Economisch Instituut voor de Bouwnijverheid



Actualiteit

Conjunctuurmeting bouwnijverheid februari 2004


---

Lichte toename orderportefeuille in de burgerlijke- en utiliteitsbouw

Eind februari 2004 is de omvang van de orderportefeuille in de b&u licht toegenomen met 0,1 maand tot 7,4 maanden (zie figuur 1). Deze groei komt voor rekening van beide subsectoren; zowel in de woningbouw als in de utiliteitsbouw nam de orderportefeuille toe met 0,1 maand. In de grond-, water- en wegenbouw is de omvang van de orderportefeuille gelijk gebleven aan die van vorige maand (4,2 maanden). Uit figuur 2 blijkt dat de orderportefeuille in de gww al sinds februari vorig jaar rond dit niveau schommelt. In de subsector wegenbouw is de omvang van de orderportefeuille toegenomen met 0,3 maand; in de grond- en waterbouw nam hij echter af met 0,3 maand. De omvang van de orderportefeuille in de bouwnijverheid bedroeg in februari 2004, evenals in de afgelopen twee maanden, 6,7 maanden.

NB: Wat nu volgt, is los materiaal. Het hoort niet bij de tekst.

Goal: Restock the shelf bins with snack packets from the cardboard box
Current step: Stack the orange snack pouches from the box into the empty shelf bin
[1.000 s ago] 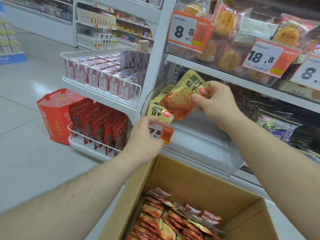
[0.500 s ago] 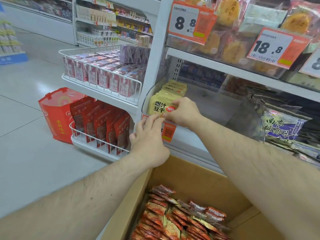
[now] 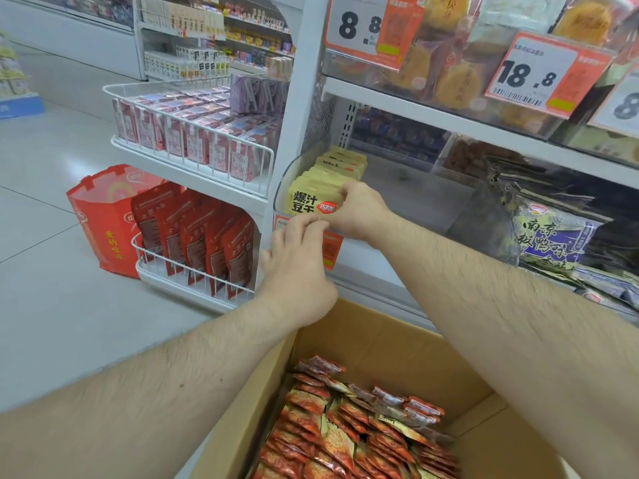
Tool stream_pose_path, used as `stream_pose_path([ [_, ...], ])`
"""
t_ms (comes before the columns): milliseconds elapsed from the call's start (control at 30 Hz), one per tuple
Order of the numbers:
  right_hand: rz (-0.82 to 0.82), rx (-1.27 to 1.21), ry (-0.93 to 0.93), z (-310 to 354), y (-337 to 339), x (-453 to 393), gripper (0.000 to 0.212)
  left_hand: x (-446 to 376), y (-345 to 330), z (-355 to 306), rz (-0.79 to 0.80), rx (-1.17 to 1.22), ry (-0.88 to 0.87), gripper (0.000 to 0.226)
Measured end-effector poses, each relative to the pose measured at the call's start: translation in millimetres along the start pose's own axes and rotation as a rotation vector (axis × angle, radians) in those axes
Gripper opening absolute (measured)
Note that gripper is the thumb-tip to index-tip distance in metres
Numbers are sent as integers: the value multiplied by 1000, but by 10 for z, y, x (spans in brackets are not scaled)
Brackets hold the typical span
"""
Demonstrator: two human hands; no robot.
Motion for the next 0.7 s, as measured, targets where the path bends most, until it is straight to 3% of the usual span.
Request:
stream_pose_path([
  [67, -75, 20, 10, -42, 110, 121, 45, 33, -47, -4, 1, 25, -25, 77],
  [100, -196, 43, 79, -75, 163, 218, 41, 51, -76, -7, 39, 52, -26, 74],
  [167, -513, -5, 342, -189, 225, 563, 21, 120, -165, -18, 179, 132, 6, 65],
  [233, -661, -119, 536, -454, 123, 992, 12, 214, -286, -23, 334, 187, 43, 53],
  [333, -465, -58, 380, -1201, -338, 1449, 12, 347, -517, -17, 536, 204, 100, 43],
  [433, -34, 233, 19, -2044, -904, 1690, 12, 429, -671, -20, 643, 177, 131, 41],
  [533, 307, 536, -157, -2632, -1286, 1902, 23, 453, -771, -25, 706, 138, 132, 38],
  [700, 404, 817, -242, -3169, -1558, 2076, 28, 498, -902, 21, 773, 91, 149, 34],
])
Point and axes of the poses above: each hand's wrist, its own x-axis away from the middle knuckle, its own y-axis out of the back of the hand, z = x × y, the point moved 2 cm from there along -x, towards the middle knuckle, and after that the axes turned 6 degrees about -z, right-handed, at the moved point
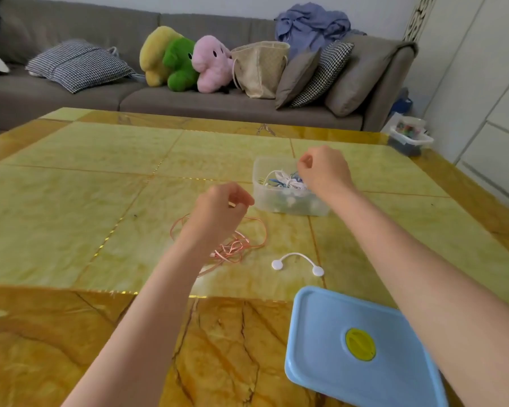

In februari meldden één op de drie bouwbedrijven stagnatie te ondervinden van het onderhanden werk. De helft van deze bedrijven wijt dit aan het uitblijven van orders; 14% wijst het slechte weer als oorzaak aan. Ook verleden maand waren dit de twee belangrijkste stagnatieoorzaken.
Het onderhanden werk wordt in verhouding tot de omvang van het bedrijf per saldo door meer bedrijven (31%) als klein beschouwd. Slechts 6% zegt dit als groot te beoordelen; 63% vindt het onderhanden werk normaal.
Ook de verwachtingen van de bouwbedrijven over de ontwikkeling van het prijsniveau zijn per saldo negatief. Een maand geleden waren de bedrijven nog positief over de te verwachten prijsontwikkeling. Eind februari verwacht 4% van de bedrijven een stijging van de afzetprijzen; 7% verwacht een daling. In de b&u is het aandeel bedrijven dat een prijsstijging verwacht even groot als het aandeel bedrijven dat een prijsdaling verwacht (beiden 4%). Voor de gww geldt dat slechts 2% een stijging van de prijzen verwacht terwijl 18% een daling voorspelt.
In de gww zijn de vooruitzichten nog altijd het meest negatief. Dit geldt ook voor de verwachte personeelsontwikkeling; 29% van de gww-bedrijven verwacht in personeelsomvang af te nemen. Ook in de b&u verwachten per saldo meer bedrijven in personeelsomvang af te nemen dan toe te nemen. Het percentage dat een inkrimping van het personeelsbestand verwacht ligt hier met 15% echter een stuk lager.

Deze gegevens blijken uit de conjunctuurmeting in de bouwnijverheid van februari 2004 van het Economisch Instituut voor de Bouwnijverheid. Deze meting wordt uitgevoerd in opdracht van de Europese Commissie. Aan de conjunctuurmeting verlenen ruim 400 hoofdaannemingsbedrijven met meer dan tien personeelsleden hun medewerking.